• _Exercise_: Search the data for "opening". Return each matching line.

• _Exercise data_:
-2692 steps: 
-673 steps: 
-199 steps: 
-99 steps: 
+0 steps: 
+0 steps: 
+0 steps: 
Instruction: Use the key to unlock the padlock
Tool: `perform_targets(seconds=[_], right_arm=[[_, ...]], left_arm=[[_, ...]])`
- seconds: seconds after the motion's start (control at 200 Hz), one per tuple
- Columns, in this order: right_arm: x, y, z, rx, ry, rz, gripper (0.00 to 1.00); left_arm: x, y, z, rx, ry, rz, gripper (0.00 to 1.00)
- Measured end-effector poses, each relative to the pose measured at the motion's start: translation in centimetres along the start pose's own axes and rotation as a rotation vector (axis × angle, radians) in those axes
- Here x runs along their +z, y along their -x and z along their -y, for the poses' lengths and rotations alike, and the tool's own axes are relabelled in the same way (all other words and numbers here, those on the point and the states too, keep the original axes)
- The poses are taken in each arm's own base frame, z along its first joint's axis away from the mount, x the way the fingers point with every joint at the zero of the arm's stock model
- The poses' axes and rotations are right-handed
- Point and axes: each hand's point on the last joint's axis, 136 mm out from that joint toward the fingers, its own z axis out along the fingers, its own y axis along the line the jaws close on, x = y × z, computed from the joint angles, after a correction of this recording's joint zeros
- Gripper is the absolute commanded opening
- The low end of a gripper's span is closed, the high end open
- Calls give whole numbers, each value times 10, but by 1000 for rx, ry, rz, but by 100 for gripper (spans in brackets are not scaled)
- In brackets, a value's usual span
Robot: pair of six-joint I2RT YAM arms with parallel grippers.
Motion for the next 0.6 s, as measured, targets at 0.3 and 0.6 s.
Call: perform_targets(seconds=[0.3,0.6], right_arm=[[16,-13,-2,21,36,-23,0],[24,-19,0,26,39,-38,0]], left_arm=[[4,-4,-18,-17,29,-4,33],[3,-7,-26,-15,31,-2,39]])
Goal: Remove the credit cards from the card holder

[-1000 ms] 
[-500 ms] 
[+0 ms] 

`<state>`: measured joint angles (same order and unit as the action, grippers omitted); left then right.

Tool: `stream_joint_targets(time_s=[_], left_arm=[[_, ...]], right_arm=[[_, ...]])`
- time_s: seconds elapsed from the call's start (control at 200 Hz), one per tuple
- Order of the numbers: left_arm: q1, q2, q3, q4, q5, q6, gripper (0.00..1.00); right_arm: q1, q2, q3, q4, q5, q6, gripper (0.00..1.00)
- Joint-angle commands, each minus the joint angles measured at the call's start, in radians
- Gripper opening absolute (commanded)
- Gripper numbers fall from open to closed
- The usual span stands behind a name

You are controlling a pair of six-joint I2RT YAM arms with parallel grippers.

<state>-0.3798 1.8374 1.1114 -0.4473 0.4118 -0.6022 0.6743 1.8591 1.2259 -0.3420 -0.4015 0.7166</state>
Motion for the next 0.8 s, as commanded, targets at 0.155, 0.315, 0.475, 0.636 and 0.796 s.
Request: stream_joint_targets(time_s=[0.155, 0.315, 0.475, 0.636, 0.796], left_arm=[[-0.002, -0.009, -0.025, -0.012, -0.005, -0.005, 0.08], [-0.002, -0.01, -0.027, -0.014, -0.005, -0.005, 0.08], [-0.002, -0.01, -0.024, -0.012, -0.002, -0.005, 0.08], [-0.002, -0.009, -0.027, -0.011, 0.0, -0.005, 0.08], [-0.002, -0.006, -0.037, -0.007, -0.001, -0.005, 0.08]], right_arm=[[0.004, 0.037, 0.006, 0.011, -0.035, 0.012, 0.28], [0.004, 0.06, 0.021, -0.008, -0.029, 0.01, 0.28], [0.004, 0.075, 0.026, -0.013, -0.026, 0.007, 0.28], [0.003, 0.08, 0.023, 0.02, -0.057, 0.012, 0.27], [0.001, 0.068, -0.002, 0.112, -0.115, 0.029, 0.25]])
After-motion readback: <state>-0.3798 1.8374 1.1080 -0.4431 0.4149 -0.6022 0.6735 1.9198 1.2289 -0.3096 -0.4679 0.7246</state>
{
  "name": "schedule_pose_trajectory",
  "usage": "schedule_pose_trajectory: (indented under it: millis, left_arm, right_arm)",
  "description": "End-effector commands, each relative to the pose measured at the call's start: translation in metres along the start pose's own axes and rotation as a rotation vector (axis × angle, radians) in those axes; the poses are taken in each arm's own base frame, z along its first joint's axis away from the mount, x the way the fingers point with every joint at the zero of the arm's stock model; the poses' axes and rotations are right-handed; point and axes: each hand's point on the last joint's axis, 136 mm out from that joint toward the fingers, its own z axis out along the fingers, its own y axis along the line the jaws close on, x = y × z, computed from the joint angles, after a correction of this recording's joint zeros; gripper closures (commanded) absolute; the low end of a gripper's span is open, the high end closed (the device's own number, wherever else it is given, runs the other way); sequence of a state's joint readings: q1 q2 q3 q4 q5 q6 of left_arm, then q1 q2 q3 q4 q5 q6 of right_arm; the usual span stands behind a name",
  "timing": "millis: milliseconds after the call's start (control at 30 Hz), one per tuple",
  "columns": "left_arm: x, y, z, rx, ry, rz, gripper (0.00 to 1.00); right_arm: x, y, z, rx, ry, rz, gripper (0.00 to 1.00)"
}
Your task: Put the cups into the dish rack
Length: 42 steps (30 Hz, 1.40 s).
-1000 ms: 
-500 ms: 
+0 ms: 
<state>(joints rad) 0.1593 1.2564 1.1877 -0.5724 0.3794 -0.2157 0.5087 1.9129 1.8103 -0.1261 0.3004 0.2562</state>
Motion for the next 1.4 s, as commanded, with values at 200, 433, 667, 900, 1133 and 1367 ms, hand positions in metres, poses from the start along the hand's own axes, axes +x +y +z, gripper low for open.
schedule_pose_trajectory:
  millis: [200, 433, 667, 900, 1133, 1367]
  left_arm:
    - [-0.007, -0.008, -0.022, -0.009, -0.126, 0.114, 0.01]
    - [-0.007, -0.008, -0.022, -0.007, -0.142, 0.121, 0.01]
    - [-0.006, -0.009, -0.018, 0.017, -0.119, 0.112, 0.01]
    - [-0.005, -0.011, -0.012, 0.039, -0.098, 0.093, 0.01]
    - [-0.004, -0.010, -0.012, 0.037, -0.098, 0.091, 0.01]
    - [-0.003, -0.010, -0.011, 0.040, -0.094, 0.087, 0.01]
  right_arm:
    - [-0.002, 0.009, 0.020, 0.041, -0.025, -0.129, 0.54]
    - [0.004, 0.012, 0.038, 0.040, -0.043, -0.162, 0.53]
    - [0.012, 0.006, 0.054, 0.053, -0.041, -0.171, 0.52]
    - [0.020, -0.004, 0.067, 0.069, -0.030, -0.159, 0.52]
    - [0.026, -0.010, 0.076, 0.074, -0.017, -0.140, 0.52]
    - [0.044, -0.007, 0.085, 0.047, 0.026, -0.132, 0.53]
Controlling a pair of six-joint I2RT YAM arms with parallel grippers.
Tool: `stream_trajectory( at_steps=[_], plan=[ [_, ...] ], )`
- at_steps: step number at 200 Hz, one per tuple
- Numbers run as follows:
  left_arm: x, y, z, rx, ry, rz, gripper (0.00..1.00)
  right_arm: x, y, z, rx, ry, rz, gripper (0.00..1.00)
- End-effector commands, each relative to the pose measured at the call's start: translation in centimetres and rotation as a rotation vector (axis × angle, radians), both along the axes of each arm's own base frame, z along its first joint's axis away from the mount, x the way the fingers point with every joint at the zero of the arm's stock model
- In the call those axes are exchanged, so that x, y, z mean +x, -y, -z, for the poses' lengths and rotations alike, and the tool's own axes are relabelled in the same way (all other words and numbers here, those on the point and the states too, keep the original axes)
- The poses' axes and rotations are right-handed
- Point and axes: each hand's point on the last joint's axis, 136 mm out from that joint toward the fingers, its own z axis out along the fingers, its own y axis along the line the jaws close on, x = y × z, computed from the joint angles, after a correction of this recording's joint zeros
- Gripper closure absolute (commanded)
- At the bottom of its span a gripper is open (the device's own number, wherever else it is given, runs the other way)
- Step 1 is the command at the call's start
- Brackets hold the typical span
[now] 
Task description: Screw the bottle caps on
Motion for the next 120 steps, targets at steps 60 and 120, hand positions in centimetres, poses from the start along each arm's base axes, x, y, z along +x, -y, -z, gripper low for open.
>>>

• _Solution to this exercise_:
- Gripper is the absolute commanded opening
- Gripper opening absolute (commanded)

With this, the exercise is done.